3 Jan 2024

Tristram Shandy by Lawrence Sterne


Discussion

 

1. Literary background

Narrative presentation:

In Don Quixote (1605 & 1615) the knight lives out his own fiction by re-enacting fictions of chivalric romances. Following Cervantes' lead, Tristram, another fictional character, writes his own fictional autobiography in Tristram Shandy (1759-1767). Both books are metafictions: fictions about fiction. This is Sterne's 18th. century comment on reality, which is not something solid, but a construct of perceptions, narratives, fictions. The lesson for readers is that this applies, not only to Tristram's thoughts, but to their own thinking.

Applying the novel's traditional approach of characters over plot Richardson presented his narrative in realistic fashion by showing the momentary thoughts, feelings and gestures of his characters, who are more important than the plot. 

Fielding's realism, on the other hand, followed the aristotelian design of plot over characters by focusing on the verisimilitude of his storyline and relying for credibility on probability.

Sterne found a way of bringing together both plot and characters by presenting Tristram as biographer of his autobiography, thus joining his character's perception from inside and outside.

However, what sets Sterne's narrative apart is that it parodies the new approach of the novel: formal realism. Tristram Shandy is a novel satirising the novel's pretended realism, just as Cervantes satired Don Quixote's knightly identity as a fantasy.

The hero

Tristram is the focus of Sterne's ironical characterisation. Trist(ram) is his name and defines his sad character. His novelistic identity is fused with his naming, yet his personal identity is a puzzle. 

Time

The passing of time in the novel depends, not on the clock, but on the narrator's stream-of-consciousness. This links Sterne's novel to Richardson's timing, which was expressed in the present tense in his characters' epistles. However, Tristram is also recounting his personal 'life and opinions' which allows him to adapt to a longer timeline, similar to Defoe's autobiography in Robinson Crusoe. Sterne also emulates Fielding's chronology, correlating his fiction with such family dates as those of Uncle Toby's battles in Flanders. Nevertheless, Tristram Shandy goes even further and presents a correspondence between literature and reality by offering the reader an hour's reading matter for every hour in his fictional life. This, of course, reduces the fictional realism of the novel to an absurdity since Tristram will employ more than an hour to pen an hour of his experiences: the more he writes the more the reader's time recedes.

Narration

Fielding organised his narrative sequences into scenes which counterpoint each other ironically. This occasionally appears overmanipulative on the author's part. Sterne, on the contrary, can manipulate all he wants without losing authenticity because his narrator is inside his own head and so unconcerned with external chronology. A chaotic narration is accepted by the reader since it is the reflection of the narrator's mental disorder.

Thematics

Richardson's Clarissa has ideal goodness as a central theme. Sterne presents Uncle Toby in the same manner, as the embodiment of goodness. Fielding, of course, criticised Richardson's ideal as Shamela and Sterne, too, introduces an opposite to goodness: the villainous Widow Wadman.

Characterisation

Tristram Shandy owes much to Don Quixote's main characters who are dualistic representations of realism in Sancho and idealism in Don Quixote himself. Tristram's story also incarnates ideas and sensory input, but in one person. Sterne, following Cervantes, suggests that truth is neither completely external, as science would have it, nor only introspective, as humanism perceives it, but that reality is a collection of different narratives.

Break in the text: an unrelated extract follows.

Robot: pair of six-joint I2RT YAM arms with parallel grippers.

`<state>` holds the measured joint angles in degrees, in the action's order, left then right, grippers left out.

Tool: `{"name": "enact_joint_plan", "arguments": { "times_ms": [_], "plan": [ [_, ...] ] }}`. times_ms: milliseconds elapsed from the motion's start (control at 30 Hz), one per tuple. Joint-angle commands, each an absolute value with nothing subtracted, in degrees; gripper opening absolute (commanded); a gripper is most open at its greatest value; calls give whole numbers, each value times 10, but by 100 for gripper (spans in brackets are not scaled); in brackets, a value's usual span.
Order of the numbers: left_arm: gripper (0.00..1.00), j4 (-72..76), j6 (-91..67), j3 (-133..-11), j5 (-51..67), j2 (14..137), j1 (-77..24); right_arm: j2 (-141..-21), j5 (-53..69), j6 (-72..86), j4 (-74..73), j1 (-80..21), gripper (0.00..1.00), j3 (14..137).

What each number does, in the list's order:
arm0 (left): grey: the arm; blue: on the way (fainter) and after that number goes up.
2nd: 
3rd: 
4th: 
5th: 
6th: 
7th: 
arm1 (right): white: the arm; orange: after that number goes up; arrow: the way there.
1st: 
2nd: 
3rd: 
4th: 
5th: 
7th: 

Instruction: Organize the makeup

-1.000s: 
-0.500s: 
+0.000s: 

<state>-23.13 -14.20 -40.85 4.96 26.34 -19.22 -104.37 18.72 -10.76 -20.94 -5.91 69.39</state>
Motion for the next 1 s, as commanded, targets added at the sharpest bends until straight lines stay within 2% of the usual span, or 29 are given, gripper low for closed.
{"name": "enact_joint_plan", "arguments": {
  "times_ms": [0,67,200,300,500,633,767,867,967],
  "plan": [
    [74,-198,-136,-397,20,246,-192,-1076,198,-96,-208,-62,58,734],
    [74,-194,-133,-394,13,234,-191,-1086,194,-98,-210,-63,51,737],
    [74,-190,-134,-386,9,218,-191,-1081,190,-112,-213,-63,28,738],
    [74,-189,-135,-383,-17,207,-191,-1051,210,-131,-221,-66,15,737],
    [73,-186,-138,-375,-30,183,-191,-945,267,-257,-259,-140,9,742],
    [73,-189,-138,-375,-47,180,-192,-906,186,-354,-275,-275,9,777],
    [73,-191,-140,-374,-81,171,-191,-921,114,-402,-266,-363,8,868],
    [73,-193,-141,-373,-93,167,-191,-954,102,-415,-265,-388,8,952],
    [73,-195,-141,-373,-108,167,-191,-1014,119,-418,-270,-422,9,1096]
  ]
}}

Richardson was distinguished from Fielding by their differing emphasis on the individual and the social. This double realism in the novel is later exemplified in French literature by Balzac's sociological emphasis on the exterior and Proust's psychological analysis Yet both are considered realists. Sterne synthesises both approaches since he explores both the inner and outer worlds from inside Tristram's head. 

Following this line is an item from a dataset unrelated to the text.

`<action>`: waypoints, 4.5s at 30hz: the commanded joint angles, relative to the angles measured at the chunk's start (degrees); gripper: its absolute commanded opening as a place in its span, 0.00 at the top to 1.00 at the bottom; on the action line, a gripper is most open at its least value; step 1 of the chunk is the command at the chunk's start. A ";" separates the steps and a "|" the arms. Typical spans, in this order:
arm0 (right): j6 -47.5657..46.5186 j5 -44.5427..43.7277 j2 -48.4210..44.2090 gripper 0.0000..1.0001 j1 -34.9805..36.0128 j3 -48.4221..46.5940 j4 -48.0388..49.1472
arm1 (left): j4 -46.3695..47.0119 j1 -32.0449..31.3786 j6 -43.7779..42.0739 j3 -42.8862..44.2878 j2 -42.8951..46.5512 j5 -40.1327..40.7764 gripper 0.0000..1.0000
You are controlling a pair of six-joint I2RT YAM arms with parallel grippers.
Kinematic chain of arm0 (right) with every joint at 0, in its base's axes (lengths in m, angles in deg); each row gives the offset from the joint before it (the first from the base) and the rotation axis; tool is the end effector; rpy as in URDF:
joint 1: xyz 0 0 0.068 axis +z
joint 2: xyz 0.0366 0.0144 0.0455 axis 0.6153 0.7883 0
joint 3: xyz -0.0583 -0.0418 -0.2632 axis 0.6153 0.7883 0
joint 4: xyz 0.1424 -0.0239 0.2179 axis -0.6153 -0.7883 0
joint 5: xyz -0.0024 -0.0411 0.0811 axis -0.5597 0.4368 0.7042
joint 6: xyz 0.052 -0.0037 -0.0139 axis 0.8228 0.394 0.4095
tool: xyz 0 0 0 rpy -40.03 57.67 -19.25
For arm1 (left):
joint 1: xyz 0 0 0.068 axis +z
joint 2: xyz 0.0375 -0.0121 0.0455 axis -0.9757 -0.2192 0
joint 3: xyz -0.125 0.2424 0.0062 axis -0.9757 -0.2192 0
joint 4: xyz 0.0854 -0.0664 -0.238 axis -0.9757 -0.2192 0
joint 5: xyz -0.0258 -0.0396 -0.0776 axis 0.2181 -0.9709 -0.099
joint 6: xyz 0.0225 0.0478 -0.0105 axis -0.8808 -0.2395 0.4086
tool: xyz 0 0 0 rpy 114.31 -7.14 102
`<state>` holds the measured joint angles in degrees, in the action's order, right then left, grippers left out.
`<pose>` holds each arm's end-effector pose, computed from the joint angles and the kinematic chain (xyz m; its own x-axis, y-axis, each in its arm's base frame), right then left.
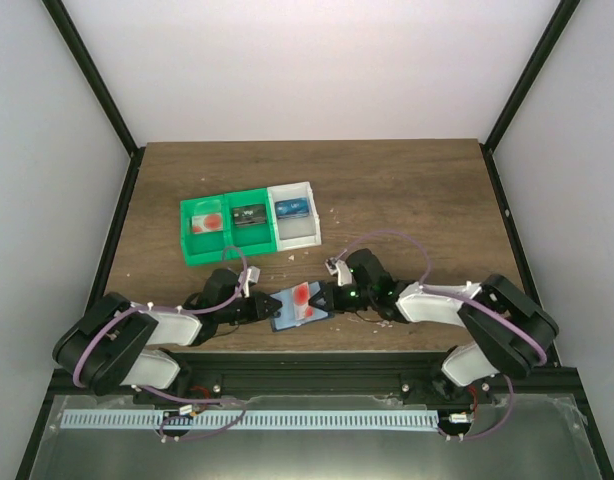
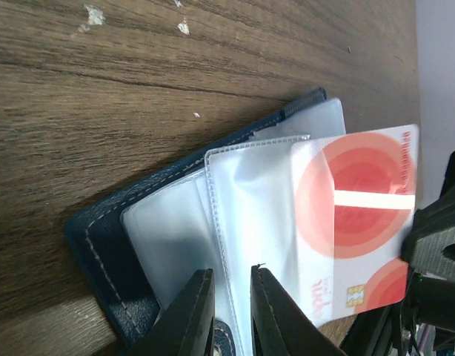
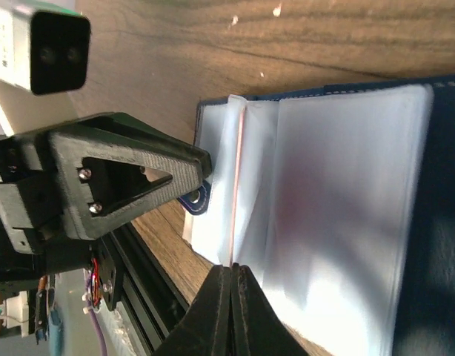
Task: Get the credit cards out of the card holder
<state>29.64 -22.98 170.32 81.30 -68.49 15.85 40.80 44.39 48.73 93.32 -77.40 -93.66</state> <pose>0.1778 0.1934 0.1393 -0.9626 -0.0540 -0.2657 -0.2491 0.5625 0.7884 0.1555 -0.1206 0.1002 -0.9351 -0.1658 -0.3133 0.1480 0.6206 -0.7700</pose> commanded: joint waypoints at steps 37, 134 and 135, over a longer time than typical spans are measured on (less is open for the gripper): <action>18.21 -0.32 -19.28 1.00 -1.50 0.78 13.65 | 6.35 -0.22 19.17 2.53 23.58 -7.17 0.49; 2.05 24.68 -14.40 0.99 -9.40 -8.98 4.10 | 1.68 3.06 14.17 3.48 30.99 -16.49 0.35; 4.20 23.75 -14.45 1.00 -9.41 -8.28 6.55 | 1.96 3.07 14.98 3.21 31.54 -15.53 0.34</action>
<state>20.42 4.62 157.71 72.19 -78.52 5.75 38.51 47.06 59.27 98.39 -48.03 -114.55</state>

2. Philosophical background

The dualistic approaches to knowledge go back to the realism and idealism of platonic ideals and aristotelian pragmatism.

However, the Enlightenment emphasised this distinction further in Descartes' dualistic vision of inner and outer: "I think therefore I am." The philosophical problem led, logically, to the question of how the inner I could know the exterior world.

Novelists, however, though recognising the differences between interior and exterior have chosen to accept both as 'real' and focus on the problematic relationships between them. Defoe's memoir style is especially suited to displaying the tensions between inner and outer worlds. He uses the Cartesian individualistic view to define both the internal and external worlds more clearly. Later Proust also presented both the Third Republic and his personal introspective analysis.

Locke defined identity through memory of the past, which enables a continuity of self-awareness. Hume continued this theme when he analysed the development of personal identity as causation, the perception of previous cause and later effect which are not related in reality, only through perception. Sterne's Shandy is conscious of his own personality through the comparison of past and present experiences, but in the end is unsure of who he is.